# Arcade Club Leeds



## mr2nut123 (Feb 10, 2019)

Has anyone here been yet? Just a heads up that it's gaming heaven and cheap as chips to get in. It's a new thing in Leeds just off Kirkstall Road.


----------



## HEADPHONES (Jan 1, 2008)

Reminds me of this one
https://www.retroarcade.co/


----------



## mr2nut123 (Feb 10, 2019)

HEADPHONES said:


> Reminds me of this one
> https://www.retroarcade.co/


That also looks amazing! Cheaper too if they have the games you're after.

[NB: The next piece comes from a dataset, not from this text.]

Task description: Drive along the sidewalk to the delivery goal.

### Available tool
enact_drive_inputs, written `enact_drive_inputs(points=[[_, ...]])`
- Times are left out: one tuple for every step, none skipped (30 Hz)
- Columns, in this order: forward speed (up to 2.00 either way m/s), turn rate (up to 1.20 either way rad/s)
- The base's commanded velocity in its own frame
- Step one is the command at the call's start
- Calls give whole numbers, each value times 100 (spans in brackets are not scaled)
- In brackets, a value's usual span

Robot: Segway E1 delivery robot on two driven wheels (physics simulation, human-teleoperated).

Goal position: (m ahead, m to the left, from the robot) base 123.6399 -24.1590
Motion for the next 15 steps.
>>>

Arcade Clubs sheer size is just nuts. They have two sites now with over 250 cabs in each. I spent 11 hours there first time :lol:


----------



## Oats (Apr 9, 2012)

It is not at all clear from the website what is in there, types of games (pinball?) etc. Was thinking could be good for kids or work outing, but the website is pretty poor at selling it to me.


----------



## HEADPHONES (Jan 1, 2008)

I went to Arcade Club Bury/Manchester 2 weeks ago.
Amazing
5 hrs with the kids flew by.
Food and drink was reasonable too.
£3 for a cheeseburger/hotdog with Nachos.
This accurately shows how much stuff there was





What it doesn't show well is how spot on the lighting was.
Dark enough to give that atmospheric arcade neon glow yet bright enough to spot your kids across the room.


----------